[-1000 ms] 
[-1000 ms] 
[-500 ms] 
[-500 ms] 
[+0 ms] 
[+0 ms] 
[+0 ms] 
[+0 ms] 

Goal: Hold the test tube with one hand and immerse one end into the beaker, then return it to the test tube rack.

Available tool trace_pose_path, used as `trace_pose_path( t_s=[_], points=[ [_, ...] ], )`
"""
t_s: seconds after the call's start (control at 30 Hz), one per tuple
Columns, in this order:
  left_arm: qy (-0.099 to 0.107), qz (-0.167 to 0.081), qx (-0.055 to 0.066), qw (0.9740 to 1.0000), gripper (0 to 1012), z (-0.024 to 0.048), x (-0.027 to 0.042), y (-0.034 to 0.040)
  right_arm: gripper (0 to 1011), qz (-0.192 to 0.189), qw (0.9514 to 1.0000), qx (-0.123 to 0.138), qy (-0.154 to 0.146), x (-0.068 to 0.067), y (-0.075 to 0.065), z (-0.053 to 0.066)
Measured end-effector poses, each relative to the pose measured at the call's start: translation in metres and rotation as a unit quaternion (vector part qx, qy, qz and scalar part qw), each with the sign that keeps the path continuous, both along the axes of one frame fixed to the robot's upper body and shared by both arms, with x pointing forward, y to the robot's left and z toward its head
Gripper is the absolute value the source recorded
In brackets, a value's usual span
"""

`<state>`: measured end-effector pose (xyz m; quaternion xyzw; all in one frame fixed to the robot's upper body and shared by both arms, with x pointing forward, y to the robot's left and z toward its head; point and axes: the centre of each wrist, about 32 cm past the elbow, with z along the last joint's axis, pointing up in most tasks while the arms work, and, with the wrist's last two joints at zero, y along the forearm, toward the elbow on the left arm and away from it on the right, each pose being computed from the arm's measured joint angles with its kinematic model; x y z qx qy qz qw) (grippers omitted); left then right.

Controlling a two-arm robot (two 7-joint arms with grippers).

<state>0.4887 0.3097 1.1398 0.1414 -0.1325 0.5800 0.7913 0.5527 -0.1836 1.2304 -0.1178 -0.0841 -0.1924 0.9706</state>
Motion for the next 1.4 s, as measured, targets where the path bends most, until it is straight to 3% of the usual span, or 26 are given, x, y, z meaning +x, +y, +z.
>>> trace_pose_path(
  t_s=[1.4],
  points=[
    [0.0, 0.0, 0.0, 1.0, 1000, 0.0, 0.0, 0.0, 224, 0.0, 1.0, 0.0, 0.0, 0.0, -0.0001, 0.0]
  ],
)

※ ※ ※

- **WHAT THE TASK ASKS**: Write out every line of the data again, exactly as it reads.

- **EXERCISE RESPONSE**:
[-1000 ms] 
[-1000 ms] 
[-500 ms] 
[-500 ms] 
[+0 ms] 
[+0 ms] 
[+0 ms] 
[+0 ms] 

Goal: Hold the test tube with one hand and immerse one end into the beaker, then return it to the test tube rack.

Available tool trace_pose_path, used as `trace_pose_path( t_s=[_], points=[ [_, ...] ], )`
"""
t_s: seconds after the call's start (control at 30 Hz), one per tuple
Columns, in this order:
  left_arm: qy (-0.099 to 0.107), qz (-0.167 to 0.081), qx (-0.055 to 0.066), qw (0.9740 to 1.0000), gripper (0 to 1012), z (-0.024 to 0.048), x (-0.027 to 0.042), y (-0.034 to 0.040)
  right_arm: gripper (0 to 1011), qz (-0.192 to 0.189), qw (0.9514 to 1.0000), qx (-0.123 to 0.138), qy (-0.154 to 0.146), x (-0.068 to 0.067), y (-0.075 to 0.065), z (-0.053 to 0.066)
Measured end-effector poses, each relative to the pose measured at the call's start: translation in metres and rotation as a unit quaternion (vector part qx, qy, qz and scalar part qw), each with the sign that keeps the path continuous, both along the axes of one frame fixed to the robot's upper body and shared by both arms, with x pointing forward, y to the robot's left and z toward its head
Gripper is the absolute value the source recorded
In brackets, a value's usual span
"""

`<state>`: measured end-effector pose (xyz m; quaternion xyzw; all in one frame fixed to the robot's upper body and shared by both arms, with x pointing forward, y to the robot's left and z toward its head; point and axes: the centre of each wrist, about 32 cm past the elbow, with z along the last joint's axis, pointing up in most tasks while the arms work, and, with the wrist's last two joints at zero, y along the forearm, toward the elbow on the left arm and away from it on the right, each pose being computed from the arm's measured joint angles with its kinematic model; x y z qx qy qz qw) (grippers omitted); left then right.

Controlling a two-arm robot (two 7-joint arms with grippers).

<state>0.4887 0.3097 1.1398 0.1414 -0.1325 0.5800 0.7913 0.5527 -0.1836 1.2304 -0.1178 -0.0841 -0.1924 0.9706</state>
Motion for the next 1.4 s, as measured, targets where the path bends most, until it is straight to 3% of the usual span, or 26 are given, x, y, z meaning +x, +y, +z.
>>> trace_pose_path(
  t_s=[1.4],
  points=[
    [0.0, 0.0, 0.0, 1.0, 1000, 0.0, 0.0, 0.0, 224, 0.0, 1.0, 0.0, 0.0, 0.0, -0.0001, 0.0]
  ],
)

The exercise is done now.